### Work instruction
Starting with the line below that holds "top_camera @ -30" and stopping after the line that holds "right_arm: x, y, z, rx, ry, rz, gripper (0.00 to", transcribe the lines exactly, leaving out all pictures.

### Task data

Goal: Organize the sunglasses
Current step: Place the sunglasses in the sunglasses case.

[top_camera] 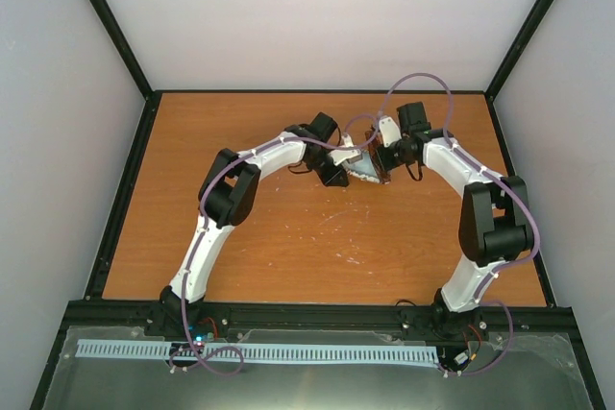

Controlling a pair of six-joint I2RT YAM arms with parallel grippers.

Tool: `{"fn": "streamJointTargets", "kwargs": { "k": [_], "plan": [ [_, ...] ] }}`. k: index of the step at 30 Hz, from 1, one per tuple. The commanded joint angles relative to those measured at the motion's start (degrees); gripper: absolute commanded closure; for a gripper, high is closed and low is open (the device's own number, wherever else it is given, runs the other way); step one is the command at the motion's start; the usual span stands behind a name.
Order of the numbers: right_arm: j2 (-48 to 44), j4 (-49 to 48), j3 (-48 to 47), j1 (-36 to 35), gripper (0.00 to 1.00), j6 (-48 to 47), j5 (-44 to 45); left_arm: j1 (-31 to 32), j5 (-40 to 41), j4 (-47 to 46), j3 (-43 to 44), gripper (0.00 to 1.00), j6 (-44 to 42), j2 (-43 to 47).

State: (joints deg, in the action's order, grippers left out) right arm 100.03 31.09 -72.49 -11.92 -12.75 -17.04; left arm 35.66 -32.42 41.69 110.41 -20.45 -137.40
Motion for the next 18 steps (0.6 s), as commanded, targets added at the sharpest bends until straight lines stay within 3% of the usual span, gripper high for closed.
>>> {"fn": "streamJointTargets", "kwargs": {
  "k": [1, 12, 18],
  "plan": [
    [0.5, -0.4, -1.1, -0.2, 0.97, -1.0, 1.8, -0.1, 4.8, -4.2, 3.3, 0.87, 0.6, -0.5],
    [1.8, 1.2, -2.3, -0.1, 0.97, -0.4, -0.6, -0.3, 7.6, -7.8, 10.8, 0.83, 3.0, -4.6],
    [5.5, 1.4, -5.1, 0.1, 0.97, 3.6, -3.5, -0.5, 10.1, -8.0, 10.0, 0.81, 1.7, -3.6]
  ]
}}
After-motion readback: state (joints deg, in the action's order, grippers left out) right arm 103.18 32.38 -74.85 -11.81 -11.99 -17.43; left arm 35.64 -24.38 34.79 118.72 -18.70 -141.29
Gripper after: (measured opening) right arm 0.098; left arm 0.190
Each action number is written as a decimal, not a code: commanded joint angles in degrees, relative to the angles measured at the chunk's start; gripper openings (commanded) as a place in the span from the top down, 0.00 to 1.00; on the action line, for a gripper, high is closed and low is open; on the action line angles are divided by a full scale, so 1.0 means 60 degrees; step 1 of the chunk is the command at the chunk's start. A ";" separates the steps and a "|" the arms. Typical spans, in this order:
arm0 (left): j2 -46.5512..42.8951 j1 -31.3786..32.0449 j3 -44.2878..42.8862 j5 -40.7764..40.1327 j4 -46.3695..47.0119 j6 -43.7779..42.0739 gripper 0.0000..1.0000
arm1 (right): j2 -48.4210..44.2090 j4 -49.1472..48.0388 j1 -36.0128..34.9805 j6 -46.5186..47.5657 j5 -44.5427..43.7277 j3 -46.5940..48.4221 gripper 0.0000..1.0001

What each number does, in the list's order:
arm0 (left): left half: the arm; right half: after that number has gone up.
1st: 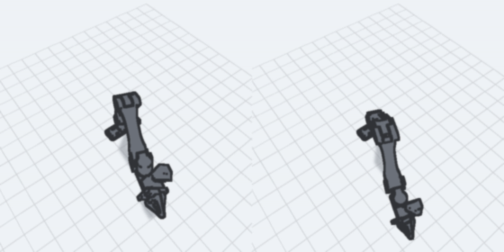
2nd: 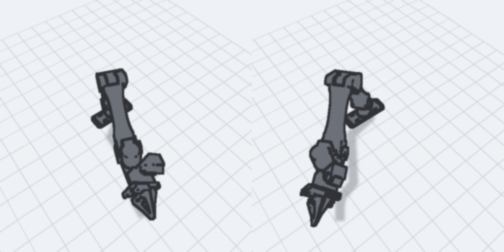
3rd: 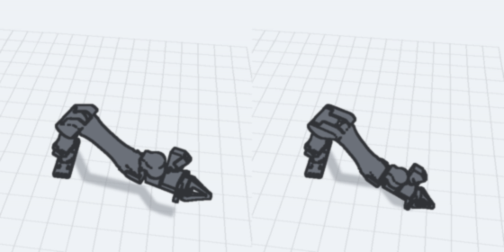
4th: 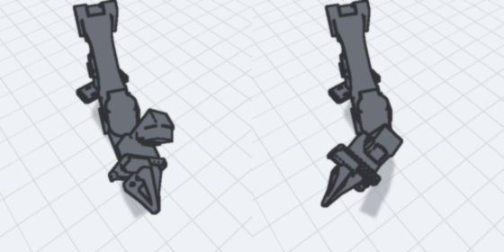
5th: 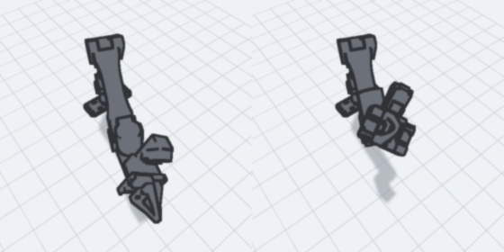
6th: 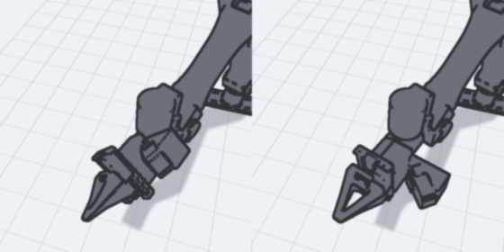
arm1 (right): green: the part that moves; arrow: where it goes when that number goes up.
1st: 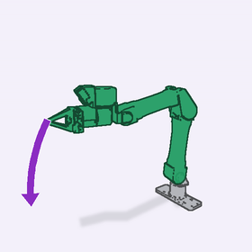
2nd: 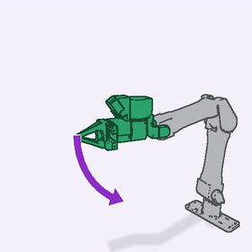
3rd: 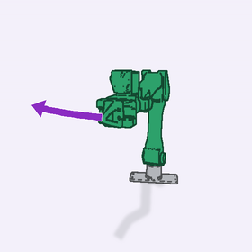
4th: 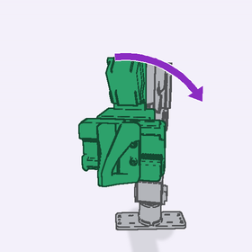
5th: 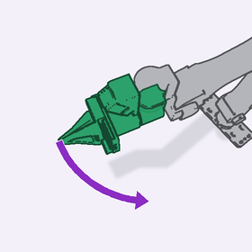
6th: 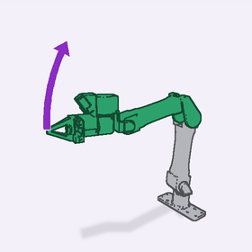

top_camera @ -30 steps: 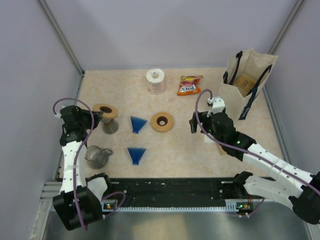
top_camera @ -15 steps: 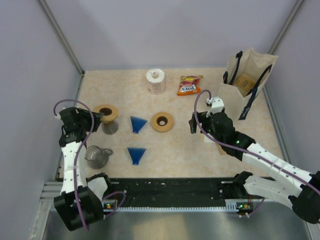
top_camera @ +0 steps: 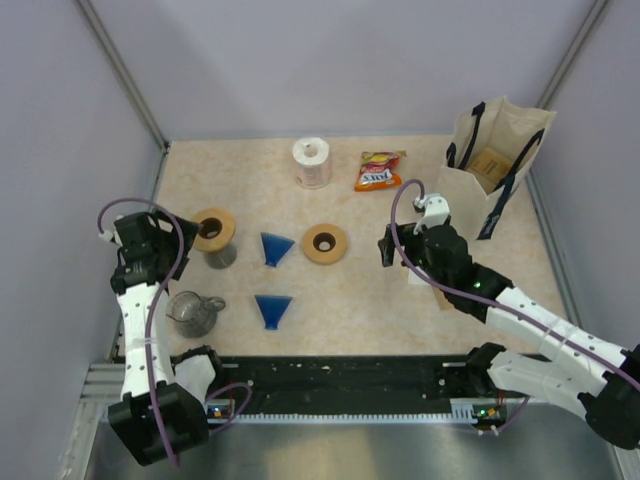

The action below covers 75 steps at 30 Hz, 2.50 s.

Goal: Place the coffee filter in the dripper

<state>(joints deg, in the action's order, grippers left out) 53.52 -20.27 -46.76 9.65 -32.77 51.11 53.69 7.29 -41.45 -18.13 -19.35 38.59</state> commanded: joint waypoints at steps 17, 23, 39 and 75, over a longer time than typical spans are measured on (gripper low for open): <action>-0.0293 0.1791 -0.1814 0.0414 -0.0909 -0.1648 0.01 | 0.0031 0.0016 0.0053 -0.0054 0.0017 0.0248 0.01; 0.0995 0.5076 -0.2781 -0.1941 -0.2108 -0.2044 0.01 | 0.0309 0.0030 0.0053 0.0062 0.0267 0.0278 0.01; 0.4056 0.7084 -0.3791 -0.4067 -0.2461 -0.1006 0.05 | 0.0412 0.0191 0.0053 0.0121 0.0267 0.0073 0.01; 0.8600 0.7099 -0.6298 -0.5051 -0.3649 -0.0096 0.44 | 0.0368 0.0074 0.0053 0.0385 -0.0260 -0.0294 0.01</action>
<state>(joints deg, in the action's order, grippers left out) 104.62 22.17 -82.78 -20.45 -54.70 49.76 56.31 9.41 -41.45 -16.45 -19.35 36.69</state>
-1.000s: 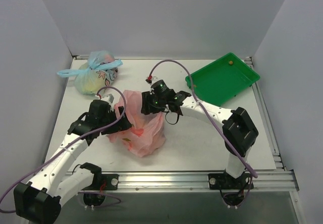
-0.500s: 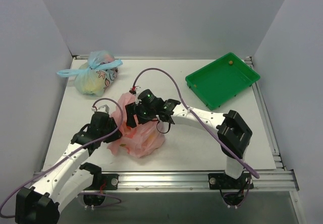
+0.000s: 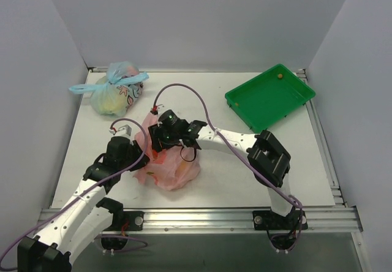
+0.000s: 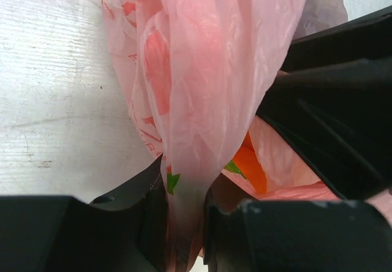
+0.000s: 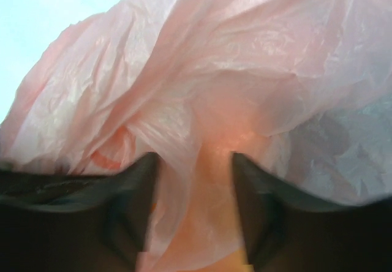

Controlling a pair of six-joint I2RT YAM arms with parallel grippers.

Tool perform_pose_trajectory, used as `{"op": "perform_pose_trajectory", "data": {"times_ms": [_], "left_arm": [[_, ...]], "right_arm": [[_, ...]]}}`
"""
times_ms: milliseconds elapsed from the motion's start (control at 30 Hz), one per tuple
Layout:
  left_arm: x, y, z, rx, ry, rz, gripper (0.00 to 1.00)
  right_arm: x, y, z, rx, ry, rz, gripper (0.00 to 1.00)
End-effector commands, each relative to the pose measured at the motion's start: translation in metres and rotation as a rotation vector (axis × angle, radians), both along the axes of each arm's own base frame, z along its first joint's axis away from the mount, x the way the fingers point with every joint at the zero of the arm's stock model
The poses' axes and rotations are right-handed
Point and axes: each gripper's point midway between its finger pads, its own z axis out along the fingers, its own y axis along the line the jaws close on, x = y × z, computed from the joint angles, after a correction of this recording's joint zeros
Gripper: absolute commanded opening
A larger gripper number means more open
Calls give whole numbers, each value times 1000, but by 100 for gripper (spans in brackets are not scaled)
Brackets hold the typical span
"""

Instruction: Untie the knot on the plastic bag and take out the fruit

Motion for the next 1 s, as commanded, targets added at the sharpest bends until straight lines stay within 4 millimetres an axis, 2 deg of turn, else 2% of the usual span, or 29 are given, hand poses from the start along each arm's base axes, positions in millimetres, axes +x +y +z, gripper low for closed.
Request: {"op": "perform_pose_trajectory", "data": {"times_ms": [0, 67, 100, 167, 200, 233, 300, 333, 467, 567, 600, 667, 700, 733, 767, 833, 933, 967], "left_arm": [[9, -8, 12, -32, -54, -15, 31], [9, -7, 13, -29, -57, -15, 31], [10, -6, 13, -25, -57, -10, 31], [11, -1, 12, -8, -51, 20, 31], [12, 1, 12, -1, -47, 33, 31], [12, 3, 10, 7, -38, 45, 31], [14, 9, 8, 26, -33, 80, 35], [16, 11, 7, 34, -26, 92, 36], [24, 20, 7, 68, -29, 153, 40], [35, 28, 13, 106, -52, 194, 44], [41, 29, 18, 117, -59, 204, 46], [51, 33, 27, 125, -73, 212, 51], [57, 28, 38, 109, -85, 195, 54], [62, 26, 48, 107, -107, 177, 62], [66, 21, 56, 97, -127, 153, 65], [71, 3, 81, 45, -177, 74, 75], [70, -21, 106, 2, -243, -49, 84], [66, -37, 118, -29, -272, -125, 89]], "right_arm": [[24, -11, 3, -79, -106, -99, 42], [40, -31, -1, -146, -165, -188, 31], [45, -41, 3, -164, -180, -220, 21], [59, -62, 7, -206, -217, -299, 13], [60, -76, 1, -227, -208, -333, 6], [72, -91, 13, -209, -211, -382, 4], [77, -118, 8, -221, -187, -445, 1], [86, -136, 19, -194, -183, -500, 0], [97, -178, 32, -165, -176, -590, 0], [103, -200, 40, -128, -158, -638, 0], [106, -205, 46, -108, -159, -653, 0], [109, -212, 46, -86, -136, -660, 0], [109, -212, 49, -78, -140, -655, 0], [108, -209, 51, -70, -138, -637, 0], [107, -206, 52, -67, -139, -620, 0], [106, -202, 52, -52, -134, -601, 0], [103, -195, 53, -33, -119, -567, 0], [102, -193, 52, -30, -115, -557, 0]]}}
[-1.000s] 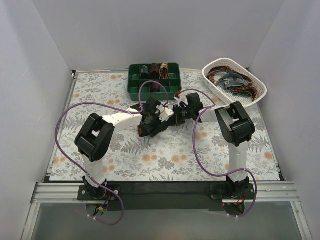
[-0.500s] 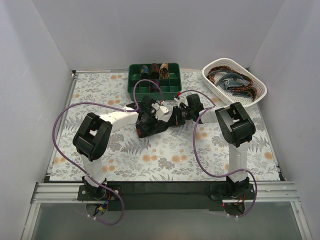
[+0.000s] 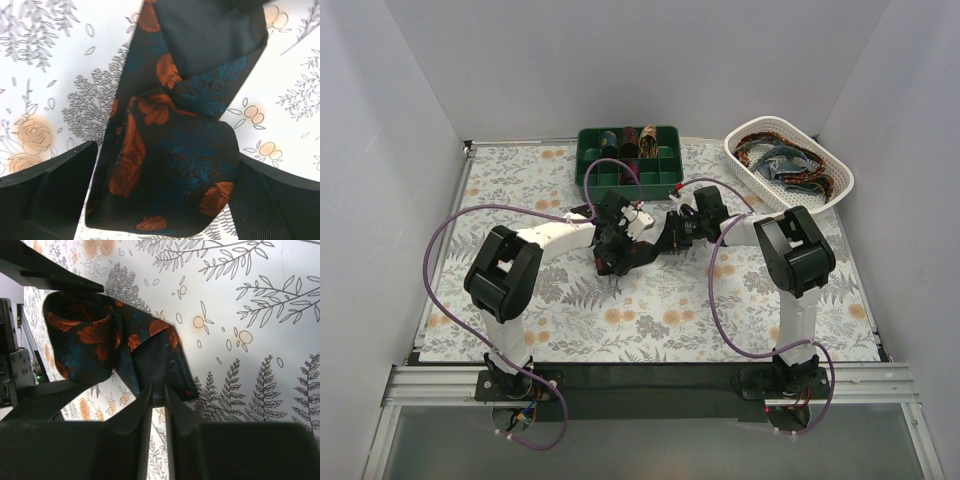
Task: Roll the ties
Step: Roll the tie
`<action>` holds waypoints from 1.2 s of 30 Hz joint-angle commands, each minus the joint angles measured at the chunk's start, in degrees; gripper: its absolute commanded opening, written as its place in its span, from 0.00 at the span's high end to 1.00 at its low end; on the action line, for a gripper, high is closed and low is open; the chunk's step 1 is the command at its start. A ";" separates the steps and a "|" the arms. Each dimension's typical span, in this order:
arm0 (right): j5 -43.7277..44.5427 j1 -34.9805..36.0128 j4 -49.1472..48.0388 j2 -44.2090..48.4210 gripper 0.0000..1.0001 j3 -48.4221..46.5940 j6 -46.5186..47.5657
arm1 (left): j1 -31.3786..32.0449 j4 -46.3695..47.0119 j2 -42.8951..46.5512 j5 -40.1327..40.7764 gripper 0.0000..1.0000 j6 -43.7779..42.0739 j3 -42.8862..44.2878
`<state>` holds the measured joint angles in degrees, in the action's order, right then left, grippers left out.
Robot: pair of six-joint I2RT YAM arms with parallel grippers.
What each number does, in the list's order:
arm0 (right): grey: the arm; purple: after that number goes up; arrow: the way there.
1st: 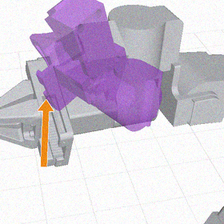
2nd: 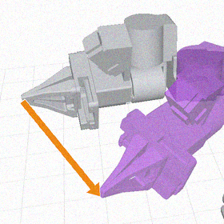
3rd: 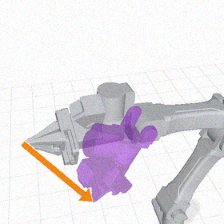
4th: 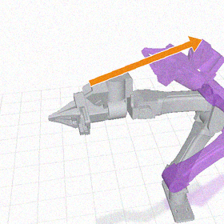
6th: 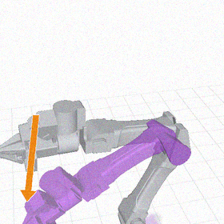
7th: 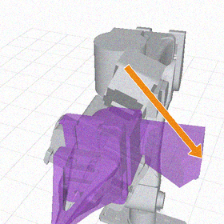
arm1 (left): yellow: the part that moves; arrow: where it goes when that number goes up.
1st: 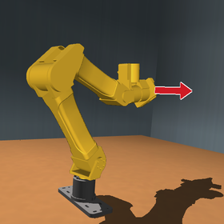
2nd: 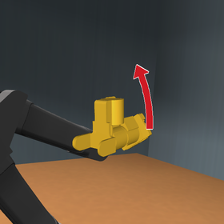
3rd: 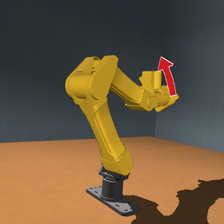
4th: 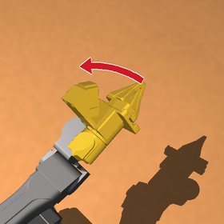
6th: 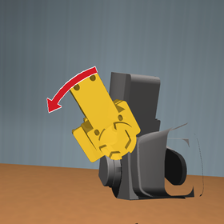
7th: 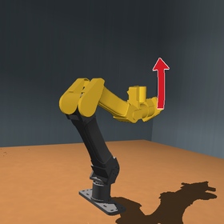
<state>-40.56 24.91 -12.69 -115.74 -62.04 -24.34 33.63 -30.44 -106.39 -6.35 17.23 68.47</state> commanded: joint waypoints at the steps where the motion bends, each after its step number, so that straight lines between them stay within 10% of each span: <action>1: 0.30 0.23 0.56 4.47 0.79 -1.50 0.43 | -0.23 0.55 5.04 2.21 0.02 3.23 2.81; 13: 0.04 1.55 0.73 9.57 0.43 -4.31 -1.76 | -0.32 12.32 15.59 5.65 0.02 26.07 0.45; 36: 1.36 9.37 0.65 -1.67 0.44 -12.31 -2.47 | -15.79 20.94 35.03 -5.77 0.02 58.35 -29.35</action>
<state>-38.96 34.26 -11.55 -116.42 -71.57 -27.03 18.09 -12.91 -71.83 -7.42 72.55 39.97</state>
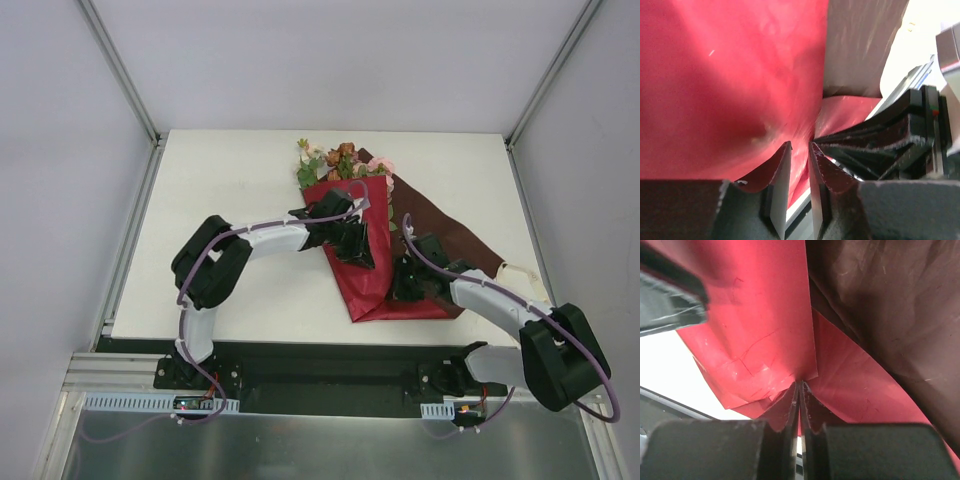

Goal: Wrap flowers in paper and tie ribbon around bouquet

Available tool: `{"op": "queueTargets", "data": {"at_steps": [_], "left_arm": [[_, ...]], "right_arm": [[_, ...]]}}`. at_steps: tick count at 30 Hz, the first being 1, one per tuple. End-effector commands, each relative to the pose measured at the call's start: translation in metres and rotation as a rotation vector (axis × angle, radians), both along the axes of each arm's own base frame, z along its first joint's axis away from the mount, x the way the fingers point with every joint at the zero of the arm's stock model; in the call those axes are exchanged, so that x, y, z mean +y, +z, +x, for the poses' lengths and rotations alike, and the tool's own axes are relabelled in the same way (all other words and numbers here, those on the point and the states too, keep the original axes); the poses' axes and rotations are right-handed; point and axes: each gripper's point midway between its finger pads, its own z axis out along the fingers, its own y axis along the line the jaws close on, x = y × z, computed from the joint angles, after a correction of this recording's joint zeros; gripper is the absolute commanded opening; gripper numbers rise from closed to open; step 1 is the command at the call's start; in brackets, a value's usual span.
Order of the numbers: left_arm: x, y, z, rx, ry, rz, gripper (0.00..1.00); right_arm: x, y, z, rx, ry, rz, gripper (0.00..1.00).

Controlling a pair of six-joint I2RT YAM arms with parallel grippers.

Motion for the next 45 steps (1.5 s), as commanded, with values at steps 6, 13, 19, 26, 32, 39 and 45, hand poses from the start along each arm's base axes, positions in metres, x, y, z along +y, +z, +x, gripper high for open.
{"op": "queueTargets", "data": {"at_steps": [6, 13, 19, 26, 32, 39, 45], "left_arm": [[-0.053, -0.010, 0.024, 0.046, -0.020, -0.079, 0.15], [-0.018, -0.072, 0.034, 0.176, 0.127, 0.056, 0.05], [0.029, -0.098, 0.044, 0.239, 0.206, 0.116, 0.03], [0.063, -0.103, 0.056, 0.248, 0.239, 0.118, 0.02], [0.040, -0.058, 0.049, 0.160, 0.079, -0.005, 0.20], [0.023, 0.004, 0.027, 0.060, -0.059, -0.124, 0.34], [0.025, 0.034, 0.017, 0.008, -0.088, -0.167, 0.37]], "right_arm": [[-0.025, 0.011, -0.004, -0.033, -0.064, -0.059, 0.09], [-0.046, 0.034, -0.012, -0.059, -0.149, -0.057, 0.27], [-0.043, 0.037, -0.026, -0.012, -0.159, 0.038, 0.45], [-0.041, 0.030, -0.042, 0.022, -0.133, 0.071, 0.60], [-0.039, 0.022, -0.024, 0.002, -0.162, 0.139, 0.71], [-0.018, 0.021, -0.005, 0.018, -0.088, 0.254, 0.64], [-0.009, 0.028, -0.016, 0.001, 0.022, 0.271, 0.54]]}}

### Task answer
top_camera @ -30 steps: 
top_camera @ -15 steps: 
top_camera @ +0 steps: 

The action below covers 75 steps at 30 Hz, 2.50 s.

Goal: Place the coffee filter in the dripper

<state>(joints deg, in the action's order, grippers left out) 53.52 -20.27 -46.76 9.65 -32.77 51.11 53.69 7.29 -41.45 -18.13 -19.35 38.59</state> commanded: joint waypoints at steps 17, 23, 39 and 75, over a longer time than typical spans are measured on (gripper low for open): <action>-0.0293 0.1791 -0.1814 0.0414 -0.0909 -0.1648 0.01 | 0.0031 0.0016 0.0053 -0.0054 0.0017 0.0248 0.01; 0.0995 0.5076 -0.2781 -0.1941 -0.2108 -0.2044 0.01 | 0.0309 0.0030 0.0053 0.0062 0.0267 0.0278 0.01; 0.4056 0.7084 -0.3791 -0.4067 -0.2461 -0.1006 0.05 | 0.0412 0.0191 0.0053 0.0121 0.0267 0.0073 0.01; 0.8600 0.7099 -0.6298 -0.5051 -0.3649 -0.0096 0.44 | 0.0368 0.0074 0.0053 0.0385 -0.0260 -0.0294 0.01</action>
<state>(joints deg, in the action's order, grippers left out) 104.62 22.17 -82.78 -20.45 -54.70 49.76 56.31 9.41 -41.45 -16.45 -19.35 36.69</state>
-1.000s: 
-0.500s: 
+0.000s: 
+0.000s: 
+0.000s: 

Controlling a pair of six-joint I2RT YAM arms with parallel grippers.

Tool perform_pose_trajectory, used as `{"op": "perform_pose_trajectory", "data": {"times_ms": [_], "left_arm": [[_, ...]], "right_arm": [[_, ...]]}}`
"""
times_ms: milliseconds elapsed from the motion's start (control at 30 Hz), one per tuple
Layout:
  left_arm: x, y, z, rx, ry, rz, gripper (0.00 to 1.00)
  right_arm: x, y, z, rx, ry, rz, gripper (0.00 to 1.00)

No more is needed for this exercise.